=== What the exercise asks ===
Lines that include the word "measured" should be copied from the listing that follows.

[Start of Attachment]

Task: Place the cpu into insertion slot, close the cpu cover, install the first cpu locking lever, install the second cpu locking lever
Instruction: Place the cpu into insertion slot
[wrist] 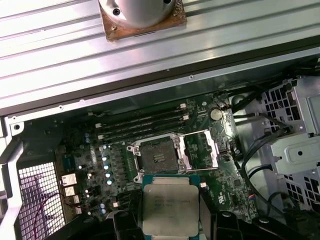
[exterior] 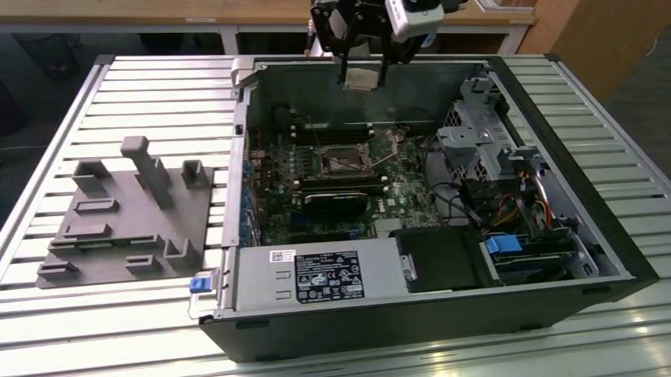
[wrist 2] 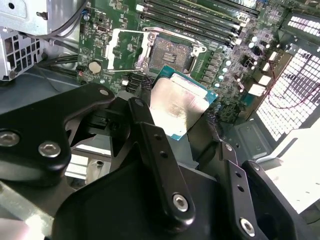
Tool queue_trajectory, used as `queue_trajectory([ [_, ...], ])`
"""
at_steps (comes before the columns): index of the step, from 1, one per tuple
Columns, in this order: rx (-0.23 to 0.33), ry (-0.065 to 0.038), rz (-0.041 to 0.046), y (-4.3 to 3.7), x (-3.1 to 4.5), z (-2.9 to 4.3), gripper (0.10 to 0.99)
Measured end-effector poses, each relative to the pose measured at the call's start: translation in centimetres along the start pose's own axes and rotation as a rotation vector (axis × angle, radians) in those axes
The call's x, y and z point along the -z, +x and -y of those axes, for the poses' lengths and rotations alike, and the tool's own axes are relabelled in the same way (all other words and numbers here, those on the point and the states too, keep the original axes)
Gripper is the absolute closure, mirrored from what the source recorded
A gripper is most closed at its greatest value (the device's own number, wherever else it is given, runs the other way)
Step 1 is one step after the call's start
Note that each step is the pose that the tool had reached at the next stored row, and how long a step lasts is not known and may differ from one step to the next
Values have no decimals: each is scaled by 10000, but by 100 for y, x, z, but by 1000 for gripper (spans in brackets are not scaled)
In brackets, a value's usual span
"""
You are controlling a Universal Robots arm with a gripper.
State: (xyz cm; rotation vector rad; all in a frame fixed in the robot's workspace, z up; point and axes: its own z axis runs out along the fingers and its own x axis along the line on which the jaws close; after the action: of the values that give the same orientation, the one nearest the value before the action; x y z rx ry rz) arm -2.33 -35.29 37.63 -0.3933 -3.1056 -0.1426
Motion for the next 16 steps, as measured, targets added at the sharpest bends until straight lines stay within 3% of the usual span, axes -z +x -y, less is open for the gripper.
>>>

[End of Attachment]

=== Task answer ===
Measured end-effector poses, each relative to the pose measured at the call's start: translation in centimetres along the start pose's own axes and rotation as a rotation vector (axis × angle, radians) in those axes
Motion for the next 16 steps, as measured, targets added at the sharpest bends until straight lines stay within 3% of the usual span, axes -z +x -y, less is open for the gripper.

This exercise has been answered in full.